- WORK TASK:
The answer must consist of each line of the records below that contains the string "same".

- GIVEN DATA:

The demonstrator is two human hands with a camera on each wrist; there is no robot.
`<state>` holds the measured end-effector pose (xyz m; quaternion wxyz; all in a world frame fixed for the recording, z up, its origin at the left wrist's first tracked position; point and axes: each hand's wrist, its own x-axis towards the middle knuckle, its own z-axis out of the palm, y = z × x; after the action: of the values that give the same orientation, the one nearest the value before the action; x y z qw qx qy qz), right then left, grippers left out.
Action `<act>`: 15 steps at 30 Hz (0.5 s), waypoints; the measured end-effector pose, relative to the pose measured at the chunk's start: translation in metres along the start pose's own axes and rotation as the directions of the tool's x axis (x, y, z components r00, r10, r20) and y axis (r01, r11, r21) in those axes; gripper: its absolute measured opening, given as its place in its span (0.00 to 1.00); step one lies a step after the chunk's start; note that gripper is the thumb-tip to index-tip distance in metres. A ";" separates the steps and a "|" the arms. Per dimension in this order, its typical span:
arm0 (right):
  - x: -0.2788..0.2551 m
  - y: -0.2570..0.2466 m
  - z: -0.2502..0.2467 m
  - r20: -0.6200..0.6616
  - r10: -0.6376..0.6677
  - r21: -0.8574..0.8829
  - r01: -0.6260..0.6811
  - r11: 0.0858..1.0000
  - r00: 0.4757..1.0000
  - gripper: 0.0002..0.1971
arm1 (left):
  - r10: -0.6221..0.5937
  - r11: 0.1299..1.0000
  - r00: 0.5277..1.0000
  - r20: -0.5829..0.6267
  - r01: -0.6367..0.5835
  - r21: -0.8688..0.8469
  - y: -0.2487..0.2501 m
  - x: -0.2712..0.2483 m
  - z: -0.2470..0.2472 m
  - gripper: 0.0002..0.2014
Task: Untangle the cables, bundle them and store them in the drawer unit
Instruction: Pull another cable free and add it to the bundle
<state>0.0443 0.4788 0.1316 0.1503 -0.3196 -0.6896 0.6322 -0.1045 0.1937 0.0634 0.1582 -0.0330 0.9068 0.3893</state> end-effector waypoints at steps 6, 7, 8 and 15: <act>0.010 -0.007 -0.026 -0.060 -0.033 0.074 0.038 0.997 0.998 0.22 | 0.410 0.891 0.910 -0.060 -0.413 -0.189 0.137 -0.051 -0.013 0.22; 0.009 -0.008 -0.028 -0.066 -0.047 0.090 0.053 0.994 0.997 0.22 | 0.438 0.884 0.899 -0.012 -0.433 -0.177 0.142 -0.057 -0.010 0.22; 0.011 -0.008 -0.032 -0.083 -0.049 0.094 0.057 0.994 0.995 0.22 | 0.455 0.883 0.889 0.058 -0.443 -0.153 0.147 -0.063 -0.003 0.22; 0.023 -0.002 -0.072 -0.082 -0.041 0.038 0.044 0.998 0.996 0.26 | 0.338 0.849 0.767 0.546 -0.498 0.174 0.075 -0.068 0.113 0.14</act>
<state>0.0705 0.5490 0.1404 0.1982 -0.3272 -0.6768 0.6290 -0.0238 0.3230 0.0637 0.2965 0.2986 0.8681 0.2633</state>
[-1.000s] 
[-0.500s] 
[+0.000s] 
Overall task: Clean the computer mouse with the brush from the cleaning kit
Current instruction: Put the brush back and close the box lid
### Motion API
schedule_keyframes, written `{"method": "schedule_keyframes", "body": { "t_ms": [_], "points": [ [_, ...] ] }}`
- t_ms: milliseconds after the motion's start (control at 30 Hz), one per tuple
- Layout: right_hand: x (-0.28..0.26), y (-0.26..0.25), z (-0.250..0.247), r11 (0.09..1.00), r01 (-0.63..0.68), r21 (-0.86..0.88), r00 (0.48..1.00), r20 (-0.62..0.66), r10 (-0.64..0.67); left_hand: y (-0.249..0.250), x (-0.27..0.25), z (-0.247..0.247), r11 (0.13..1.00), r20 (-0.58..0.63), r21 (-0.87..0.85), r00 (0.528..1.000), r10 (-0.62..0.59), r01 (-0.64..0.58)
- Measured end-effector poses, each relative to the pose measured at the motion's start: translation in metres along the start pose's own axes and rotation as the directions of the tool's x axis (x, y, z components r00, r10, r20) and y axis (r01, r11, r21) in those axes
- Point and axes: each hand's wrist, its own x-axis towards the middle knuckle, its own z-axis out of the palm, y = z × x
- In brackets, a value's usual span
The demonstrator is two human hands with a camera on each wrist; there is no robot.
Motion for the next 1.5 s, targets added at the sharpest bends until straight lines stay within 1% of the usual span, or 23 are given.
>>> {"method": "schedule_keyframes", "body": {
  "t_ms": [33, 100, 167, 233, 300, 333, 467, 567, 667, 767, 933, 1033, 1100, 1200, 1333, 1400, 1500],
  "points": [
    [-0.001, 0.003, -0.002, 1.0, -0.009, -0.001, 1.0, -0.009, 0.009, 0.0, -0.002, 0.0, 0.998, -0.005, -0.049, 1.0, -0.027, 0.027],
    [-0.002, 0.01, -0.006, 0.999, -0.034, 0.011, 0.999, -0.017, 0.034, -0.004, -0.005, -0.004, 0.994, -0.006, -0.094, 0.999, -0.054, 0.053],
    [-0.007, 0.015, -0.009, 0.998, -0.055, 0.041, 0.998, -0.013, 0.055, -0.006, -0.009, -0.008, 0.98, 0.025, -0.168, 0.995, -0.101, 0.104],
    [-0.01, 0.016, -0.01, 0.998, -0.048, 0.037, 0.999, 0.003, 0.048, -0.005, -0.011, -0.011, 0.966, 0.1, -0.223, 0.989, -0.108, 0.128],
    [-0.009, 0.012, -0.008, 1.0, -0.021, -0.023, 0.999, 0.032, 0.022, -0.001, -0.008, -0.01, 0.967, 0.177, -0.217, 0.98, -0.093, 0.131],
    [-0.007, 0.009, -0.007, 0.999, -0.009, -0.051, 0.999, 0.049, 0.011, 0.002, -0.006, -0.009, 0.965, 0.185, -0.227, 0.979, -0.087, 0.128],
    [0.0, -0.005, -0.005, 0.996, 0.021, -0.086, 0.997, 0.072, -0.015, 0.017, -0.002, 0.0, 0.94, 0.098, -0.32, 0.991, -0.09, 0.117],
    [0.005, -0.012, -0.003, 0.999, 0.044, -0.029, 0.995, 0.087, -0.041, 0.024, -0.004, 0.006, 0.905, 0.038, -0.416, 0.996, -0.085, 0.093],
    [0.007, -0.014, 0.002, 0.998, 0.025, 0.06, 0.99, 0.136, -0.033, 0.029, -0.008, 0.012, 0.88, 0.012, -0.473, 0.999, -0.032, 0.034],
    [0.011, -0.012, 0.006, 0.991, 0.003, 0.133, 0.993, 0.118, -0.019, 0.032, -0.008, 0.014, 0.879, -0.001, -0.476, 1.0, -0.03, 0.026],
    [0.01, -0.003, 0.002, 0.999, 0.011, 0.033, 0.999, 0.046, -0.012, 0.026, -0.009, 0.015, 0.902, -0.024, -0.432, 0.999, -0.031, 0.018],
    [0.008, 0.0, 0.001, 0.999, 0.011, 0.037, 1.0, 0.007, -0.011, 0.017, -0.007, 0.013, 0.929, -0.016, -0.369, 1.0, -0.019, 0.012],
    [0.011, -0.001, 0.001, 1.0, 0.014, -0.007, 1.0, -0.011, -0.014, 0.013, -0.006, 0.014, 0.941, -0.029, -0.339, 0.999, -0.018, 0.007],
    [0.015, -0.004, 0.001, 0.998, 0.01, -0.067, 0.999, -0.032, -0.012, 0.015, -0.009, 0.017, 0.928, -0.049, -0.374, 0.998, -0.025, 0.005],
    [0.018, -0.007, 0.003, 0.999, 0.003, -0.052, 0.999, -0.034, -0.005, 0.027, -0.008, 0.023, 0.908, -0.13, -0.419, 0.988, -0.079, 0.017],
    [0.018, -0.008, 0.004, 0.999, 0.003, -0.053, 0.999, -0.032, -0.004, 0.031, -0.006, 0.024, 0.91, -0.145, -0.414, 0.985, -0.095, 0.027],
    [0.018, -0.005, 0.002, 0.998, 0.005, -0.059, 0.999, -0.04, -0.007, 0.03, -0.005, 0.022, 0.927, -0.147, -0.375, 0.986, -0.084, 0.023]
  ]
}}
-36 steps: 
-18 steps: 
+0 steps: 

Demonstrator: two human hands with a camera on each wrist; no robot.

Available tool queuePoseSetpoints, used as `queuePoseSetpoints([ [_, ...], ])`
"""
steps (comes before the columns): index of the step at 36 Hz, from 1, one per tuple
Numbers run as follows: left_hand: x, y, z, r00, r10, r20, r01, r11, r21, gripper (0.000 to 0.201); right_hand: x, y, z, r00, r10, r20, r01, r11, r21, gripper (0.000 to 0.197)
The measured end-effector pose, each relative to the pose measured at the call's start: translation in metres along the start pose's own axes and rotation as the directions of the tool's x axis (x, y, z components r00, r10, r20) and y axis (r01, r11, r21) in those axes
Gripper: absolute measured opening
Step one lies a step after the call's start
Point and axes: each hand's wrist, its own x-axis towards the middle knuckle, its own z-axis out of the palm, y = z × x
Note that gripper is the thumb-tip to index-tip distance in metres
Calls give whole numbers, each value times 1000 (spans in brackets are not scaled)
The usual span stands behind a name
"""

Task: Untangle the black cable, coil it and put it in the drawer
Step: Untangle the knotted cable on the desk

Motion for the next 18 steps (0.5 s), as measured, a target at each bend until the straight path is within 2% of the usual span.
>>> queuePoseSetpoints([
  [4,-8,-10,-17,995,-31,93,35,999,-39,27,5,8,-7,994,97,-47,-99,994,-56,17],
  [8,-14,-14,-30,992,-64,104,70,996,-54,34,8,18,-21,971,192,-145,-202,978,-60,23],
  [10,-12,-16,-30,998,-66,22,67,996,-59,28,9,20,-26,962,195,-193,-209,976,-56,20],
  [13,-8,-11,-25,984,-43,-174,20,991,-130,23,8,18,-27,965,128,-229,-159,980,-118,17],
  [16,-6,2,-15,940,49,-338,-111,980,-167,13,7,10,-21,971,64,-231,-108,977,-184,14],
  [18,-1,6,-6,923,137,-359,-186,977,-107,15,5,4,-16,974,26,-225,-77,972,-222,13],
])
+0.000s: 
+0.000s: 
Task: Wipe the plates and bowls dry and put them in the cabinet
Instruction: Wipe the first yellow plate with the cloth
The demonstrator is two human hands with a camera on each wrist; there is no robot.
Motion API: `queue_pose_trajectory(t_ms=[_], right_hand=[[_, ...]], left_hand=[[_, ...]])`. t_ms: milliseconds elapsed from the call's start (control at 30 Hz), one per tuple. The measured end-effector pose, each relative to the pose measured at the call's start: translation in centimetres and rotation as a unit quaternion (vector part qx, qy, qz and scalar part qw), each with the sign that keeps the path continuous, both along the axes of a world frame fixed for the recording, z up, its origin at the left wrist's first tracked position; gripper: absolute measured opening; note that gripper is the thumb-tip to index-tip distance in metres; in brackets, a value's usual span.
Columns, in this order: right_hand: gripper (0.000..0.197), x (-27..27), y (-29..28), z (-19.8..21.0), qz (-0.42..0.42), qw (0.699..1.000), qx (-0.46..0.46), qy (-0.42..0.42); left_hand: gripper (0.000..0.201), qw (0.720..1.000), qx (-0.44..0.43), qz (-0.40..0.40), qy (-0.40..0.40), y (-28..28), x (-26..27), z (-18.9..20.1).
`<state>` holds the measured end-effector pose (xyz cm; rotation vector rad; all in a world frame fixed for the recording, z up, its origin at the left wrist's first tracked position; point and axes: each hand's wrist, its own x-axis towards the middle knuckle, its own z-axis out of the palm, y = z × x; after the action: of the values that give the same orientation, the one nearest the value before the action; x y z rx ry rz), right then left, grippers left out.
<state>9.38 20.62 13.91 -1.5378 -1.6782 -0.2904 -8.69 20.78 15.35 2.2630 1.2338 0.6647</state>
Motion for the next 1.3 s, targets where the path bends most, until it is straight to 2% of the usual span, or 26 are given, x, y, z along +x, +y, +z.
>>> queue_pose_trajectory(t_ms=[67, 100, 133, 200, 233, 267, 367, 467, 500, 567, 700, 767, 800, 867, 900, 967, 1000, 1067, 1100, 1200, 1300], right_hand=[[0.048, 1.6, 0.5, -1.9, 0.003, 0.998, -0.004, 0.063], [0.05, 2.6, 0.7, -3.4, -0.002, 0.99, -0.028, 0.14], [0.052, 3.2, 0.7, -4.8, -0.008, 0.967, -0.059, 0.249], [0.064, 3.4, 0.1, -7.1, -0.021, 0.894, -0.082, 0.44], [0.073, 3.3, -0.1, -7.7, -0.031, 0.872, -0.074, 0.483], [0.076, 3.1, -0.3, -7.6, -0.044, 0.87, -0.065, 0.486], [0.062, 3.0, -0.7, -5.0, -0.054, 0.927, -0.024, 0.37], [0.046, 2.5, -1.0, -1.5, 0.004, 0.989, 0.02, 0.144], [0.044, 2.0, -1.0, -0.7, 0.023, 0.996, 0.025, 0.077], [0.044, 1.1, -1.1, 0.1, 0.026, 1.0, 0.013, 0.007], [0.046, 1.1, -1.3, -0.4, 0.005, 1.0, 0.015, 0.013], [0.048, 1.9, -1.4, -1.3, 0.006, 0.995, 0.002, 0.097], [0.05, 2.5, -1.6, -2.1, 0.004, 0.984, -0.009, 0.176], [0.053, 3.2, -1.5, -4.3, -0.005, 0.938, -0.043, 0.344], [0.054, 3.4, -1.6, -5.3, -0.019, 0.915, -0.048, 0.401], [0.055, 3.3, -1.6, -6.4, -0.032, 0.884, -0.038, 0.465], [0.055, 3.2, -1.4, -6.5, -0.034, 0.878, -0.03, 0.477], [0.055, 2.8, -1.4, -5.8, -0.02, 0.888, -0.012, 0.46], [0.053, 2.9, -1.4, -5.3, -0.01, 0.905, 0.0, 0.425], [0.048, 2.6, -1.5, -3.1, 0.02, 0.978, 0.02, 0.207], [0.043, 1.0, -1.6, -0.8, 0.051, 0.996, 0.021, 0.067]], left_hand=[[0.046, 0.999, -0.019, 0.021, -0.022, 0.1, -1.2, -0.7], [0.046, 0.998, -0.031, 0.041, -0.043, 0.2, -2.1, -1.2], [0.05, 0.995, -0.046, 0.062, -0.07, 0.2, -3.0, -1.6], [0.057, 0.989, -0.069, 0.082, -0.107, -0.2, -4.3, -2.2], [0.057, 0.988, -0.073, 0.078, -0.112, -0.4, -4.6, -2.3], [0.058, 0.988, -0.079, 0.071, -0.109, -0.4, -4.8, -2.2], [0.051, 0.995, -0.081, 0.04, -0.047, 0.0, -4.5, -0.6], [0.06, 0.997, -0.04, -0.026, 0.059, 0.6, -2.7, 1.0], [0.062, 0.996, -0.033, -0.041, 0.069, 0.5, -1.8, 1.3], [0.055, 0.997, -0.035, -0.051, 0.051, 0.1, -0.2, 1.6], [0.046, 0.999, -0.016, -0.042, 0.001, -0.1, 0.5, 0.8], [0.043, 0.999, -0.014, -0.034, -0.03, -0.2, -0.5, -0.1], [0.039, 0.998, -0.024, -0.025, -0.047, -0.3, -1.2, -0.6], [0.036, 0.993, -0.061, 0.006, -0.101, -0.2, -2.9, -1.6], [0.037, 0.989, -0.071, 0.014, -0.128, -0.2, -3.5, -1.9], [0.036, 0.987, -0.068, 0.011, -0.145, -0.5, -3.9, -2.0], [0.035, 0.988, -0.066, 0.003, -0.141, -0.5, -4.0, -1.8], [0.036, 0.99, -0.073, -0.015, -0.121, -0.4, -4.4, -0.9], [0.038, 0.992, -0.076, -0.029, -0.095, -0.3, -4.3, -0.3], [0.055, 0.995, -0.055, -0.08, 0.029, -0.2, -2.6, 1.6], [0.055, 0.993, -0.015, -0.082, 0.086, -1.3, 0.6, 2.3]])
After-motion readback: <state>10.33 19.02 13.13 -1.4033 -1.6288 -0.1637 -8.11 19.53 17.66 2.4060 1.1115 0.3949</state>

- REPLY TO THE TASK:
`<state>` holds the measured end-effector pose (xyz m; quaternion wxyz; all in a world frame fixed for the recording, z up, its origin at the left wrist's first tracked position; point and axes: each hand's wrist, its own x-axis towards the middle knuckle, its own z-axis out of the palm, y = z × x; after the action: of the values that give the same orientation, the one nearest the value before the action; x y z qw qx qy qz), right then left, grippers left out.
`<state>` holds the measured end-effector pose (xyz cm; rotation vector rad; all in a world frame fixed for the recording, z up, its origin at the left wrist's first tracked position; point and axes: each hand's wrist, its own x-axis towards the middle knuckle, its own z-axis out of the palm, y = z × x; after the action: of the values that give the same orientation, the one nearest the value before the action; x y z rx ry rz), right then left, grippers left out.

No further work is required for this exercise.